Do You Need Medicare If You Continue To Work After 65?
Even as you begin to contemplate retirement, many people do not fully let go of their day job the moment they turn 65. Some find a part-time opportunity, and others devote their working hours to volunteering. According to Census data, from 2014 to 2018, almost 26% of Americans ages 65-74 were employed, so what does that mean for your health insurance and Medicare?
Having health insurance from your employer after 65 might not always be the best solution. When you turn 65, It is important to take the time to explore all your options. I’ve talked with many individuals who never took the time to compare their employer group coverage with what Medicare could provide them and later regretted it. Many told me that since they were still provided employer group insurance, which was automatically deducted from their wages, they left everything status quo. This decision can impact you not just financially but also with undue stress later due to additional paperwork.
When talking to someone turning 65 who was still employed and could continue with their employer group coverage, there were always two questions I would ask them right away. How they answered these two questions would help me better determine which health insurance option was the better choice for their situation.

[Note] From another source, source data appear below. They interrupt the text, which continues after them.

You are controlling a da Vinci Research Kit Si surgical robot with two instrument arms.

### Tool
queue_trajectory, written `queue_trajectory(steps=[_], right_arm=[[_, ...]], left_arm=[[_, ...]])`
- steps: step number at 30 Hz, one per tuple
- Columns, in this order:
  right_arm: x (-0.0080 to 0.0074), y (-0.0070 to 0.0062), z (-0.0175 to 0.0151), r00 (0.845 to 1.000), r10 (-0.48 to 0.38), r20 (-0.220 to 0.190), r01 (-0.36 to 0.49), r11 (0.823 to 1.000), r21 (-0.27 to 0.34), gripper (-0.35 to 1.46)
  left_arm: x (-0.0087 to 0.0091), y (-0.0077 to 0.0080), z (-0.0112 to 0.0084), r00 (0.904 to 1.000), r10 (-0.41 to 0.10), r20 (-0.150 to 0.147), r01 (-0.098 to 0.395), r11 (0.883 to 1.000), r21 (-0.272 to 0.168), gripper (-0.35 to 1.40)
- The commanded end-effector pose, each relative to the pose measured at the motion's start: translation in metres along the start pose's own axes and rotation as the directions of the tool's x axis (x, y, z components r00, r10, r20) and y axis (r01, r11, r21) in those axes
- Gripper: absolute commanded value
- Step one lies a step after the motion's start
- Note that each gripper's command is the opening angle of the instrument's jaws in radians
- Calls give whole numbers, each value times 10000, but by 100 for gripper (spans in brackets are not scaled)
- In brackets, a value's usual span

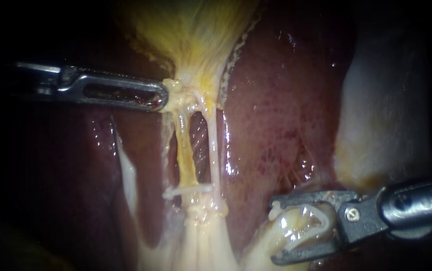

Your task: Clipping second clip left tube

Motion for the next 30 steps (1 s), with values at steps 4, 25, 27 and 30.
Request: queue_trajectory(steps=[4,25,27,30], right_arm=[[0,0,0,10000,-1,0,1,10000,-5,49],[0,0,0,10000,2,0,-2,10000,-4,49],[1,0,0,10000,3,-1,-3,10000,-5,49],[2,2,2,10000,17,-2,-17,10000,-17,49]], left_arm=[[0,-2,-5,10000,4,11,-4,10000,48,-35],[-40,-6,-81,9964,-276,799,273,9996,53,-35],[-39,-7,-80,9964,-268,807,266,9996,35,-35],[-36,-7,-77,9963,-254,817,254,9997,13,-35]])
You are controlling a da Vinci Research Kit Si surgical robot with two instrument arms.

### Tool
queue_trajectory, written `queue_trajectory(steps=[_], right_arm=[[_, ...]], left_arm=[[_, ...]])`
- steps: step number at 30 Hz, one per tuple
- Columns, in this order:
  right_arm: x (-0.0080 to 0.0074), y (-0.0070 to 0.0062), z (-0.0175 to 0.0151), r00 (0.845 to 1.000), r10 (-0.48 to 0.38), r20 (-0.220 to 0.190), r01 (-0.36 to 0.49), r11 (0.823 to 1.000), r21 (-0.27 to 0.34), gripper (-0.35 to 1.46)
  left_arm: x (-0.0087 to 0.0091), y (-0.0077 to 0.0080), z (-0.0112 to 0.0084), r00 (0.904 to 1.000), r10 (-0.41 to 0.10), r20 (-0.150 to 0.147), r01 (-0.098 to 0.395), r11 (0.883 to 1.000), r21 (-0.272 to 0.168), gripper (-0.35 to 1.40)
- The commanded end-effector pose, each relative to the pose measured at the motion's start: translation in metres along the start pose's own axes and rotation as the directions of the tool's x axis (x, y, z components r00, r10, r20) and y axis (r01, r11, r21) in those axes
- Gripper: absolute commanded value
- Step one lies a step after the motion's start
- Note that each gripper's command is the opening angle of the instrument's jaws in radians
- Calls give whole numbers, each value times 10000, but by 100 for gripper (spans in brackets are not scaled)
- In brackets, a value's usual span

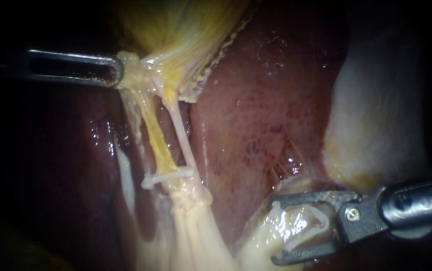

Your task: Clipping second clip left tube

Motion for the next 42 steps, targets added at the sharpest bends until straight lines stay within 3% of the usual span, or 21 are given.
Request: queue_trajectory(steps=[1,15,30,42], right_arm=[[1,2,2,10000,12,6,-12,10000,-7,49],[17,30,33,9994,322,-99,-324,9993,-160,50],[45,54,82,9938,966,-542,-977,9951,-179,50],[43,78,102,9858,1479,-791,-1478,9890,78,49]], left_arm=[[1,0,1,10000,16,-3,-16,10000,-24,-35],[6,-2,9,10000,38,14,-38,10000,-58,-35],[6,-3,12,10000,40,11,-40,10000,-48,-35],[6,-3,13,10000,39,15,-38,10000,-55,-35]])
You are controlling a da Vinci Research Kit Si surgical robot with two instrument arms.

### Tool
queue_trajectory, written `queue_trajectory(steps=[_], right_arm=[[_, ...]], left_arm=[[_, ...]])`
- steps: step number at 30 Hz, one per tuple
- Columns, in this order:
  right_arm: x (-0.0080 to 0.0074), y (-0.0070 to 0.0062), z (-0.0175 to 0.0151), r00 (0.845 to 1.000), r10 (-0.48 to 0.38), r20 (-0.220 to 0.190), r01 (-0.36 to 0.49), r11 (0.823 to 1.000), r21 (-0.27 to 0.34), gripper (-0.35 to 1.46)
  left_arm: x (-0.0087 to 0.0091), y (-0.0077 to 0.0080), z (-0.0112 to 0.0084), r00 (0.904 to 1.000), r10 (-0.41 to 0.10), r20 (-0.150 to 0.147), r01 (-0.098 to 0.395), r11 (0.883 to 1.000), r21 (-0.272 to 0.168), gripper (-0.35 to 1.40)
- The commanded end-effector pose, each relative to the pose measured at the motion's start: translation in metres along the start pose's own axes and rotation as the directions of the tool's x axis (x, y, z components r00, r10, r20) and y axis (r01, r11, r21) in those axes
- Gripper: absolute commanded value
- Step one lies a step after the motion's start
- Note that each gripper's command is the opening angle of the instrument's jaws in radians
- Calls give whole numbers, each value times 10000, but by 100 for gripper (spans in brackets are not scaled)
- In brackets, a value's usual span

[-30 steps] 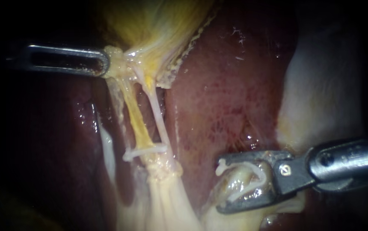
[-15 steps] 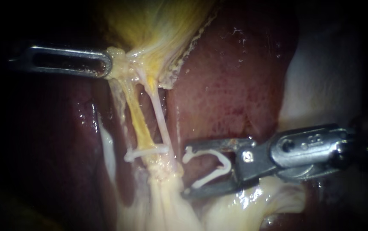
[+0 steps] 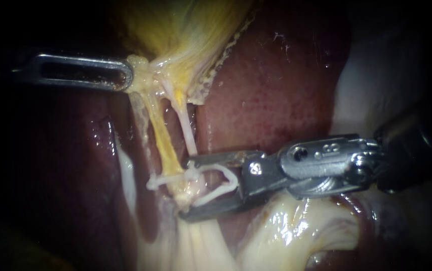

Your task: Clipping second clip left tube

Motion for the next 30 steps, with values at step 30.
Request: queue_trajectory(steps=[30], right_arm=[[-28,49,23,9991,419,-10,-419,9991,-51,49]], left_arm=[[2,-2,2,10000,9,-26,-9,10000,63,-35]])
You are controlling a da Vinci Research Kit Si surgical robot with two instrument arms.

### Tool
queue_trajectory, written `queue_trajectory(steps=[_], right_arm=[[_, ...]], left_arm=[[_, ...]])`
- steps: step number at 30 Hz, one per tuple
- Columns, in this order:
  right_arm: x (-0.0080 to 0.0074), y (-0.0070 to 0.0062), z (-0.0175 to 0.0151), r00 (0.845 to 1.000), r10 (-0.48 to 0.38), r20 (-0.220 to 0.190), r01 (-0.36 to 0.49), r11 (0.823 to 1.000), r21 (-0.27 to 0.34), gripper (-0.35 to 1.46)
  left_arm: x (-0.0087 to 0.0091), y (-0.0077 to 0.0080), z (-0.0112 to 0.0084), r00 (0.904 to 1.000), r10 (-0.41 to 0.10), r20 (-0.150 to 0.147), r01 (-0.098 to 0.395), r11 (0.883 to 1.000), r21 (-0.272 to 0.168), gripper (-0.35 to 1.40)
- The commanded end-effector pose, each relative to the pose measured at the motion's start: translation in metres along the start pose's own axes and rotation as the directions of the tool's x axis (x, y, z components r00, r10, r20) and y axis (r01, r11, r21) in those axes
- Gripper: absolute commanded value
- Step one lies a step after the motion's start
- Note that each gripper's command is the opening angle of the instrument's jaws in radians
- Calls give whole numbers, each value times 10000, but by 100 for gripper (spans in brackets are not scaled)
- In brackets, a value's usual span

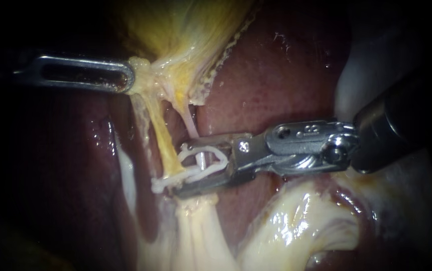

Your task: Clipping second clip left tube

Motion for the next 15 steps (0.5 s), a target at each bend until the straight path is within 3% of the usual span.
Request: queue_trajectory(steps=[1,8,15], right_arm=[[0,1,1,10000,-3,2,3,10000,-3,49],[-2,13,8,9997,216,-148,-214,9997,148,49],[4,17,19,9923,922,-823,-853,9928,841,49]], left_arm=[[0,0,0,10000,6,4,-6,10000,2,-35],[2,0,2,10000,18,-3,-18,10000,20,-35],[2,0,3,10000,20,-13,-20,10000,44,-35]])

Having a dependent not yet eligible for Medicare could make the employer group coverage a better option. This is because the dependent would more than likely lose the employer group coverage, and their insurance could be more costly on the individual marketplace. Also, if someone is taking high-cost, brand-name medication, their employer group might provide more comprehensive benefits than Medicare’s prescription drug plan.
For those with no dependents or high-cost medications, Medicare could be a better option. However, before you make any major decisions about whether to keep Medicare, you should consult with your company’s HR department and speak to a Medicare insurance agent.
Monthly price is an important factor, as well. You can calculate the baseline for your monthly insurance costs by looking at deductions on your paycheck. Medicare is straightforward when it comes to the cost of its basic coverage. Part A, which covers hospital expenses, is free for most people. Part B, which covers medical expenses like doctor’s visits, lab tests and outpatient care, has a monthly premium of $148.50. This is the standard Medicare premium most individuals will pay unless they make more than $88,000 per year. Then the monthly premium will be higher, which would be a factor in making your decision.
If you are looking to use Medicare, you have the option to add a Medicare Advantage plan to the basic coverage. These are alternative plans to Medicare provided by private insurance companies that can offer additional benefits such as prescription, vision, dental, hearing and more once you no longer have employer insurance. Many of these plans are offered with no additional monthly premium other than the Part B premium of $148.50. This alone could be more cost-effective than keeping your employer group coverage.
Those wanting to keep Medicare as their primary insurance can also consider a Medicare Supplement, also referred to as a Medigap Supplement plan, along with a stand-alone prescription Part D plan. These will come with separate monthly premiums but help cover what Medicare will not. Adding up all these options, you may find that Medicare provides better coverage than your employer’s plan.
While your insurance premium is not the only cost you will have, it is one of the easiest to budget for. A qualified Medicare insurance agent can walk you through the other costs associated with all the Medicare plans, such as copays, deductibles, etc., to help you determine what the insurance will really cost you.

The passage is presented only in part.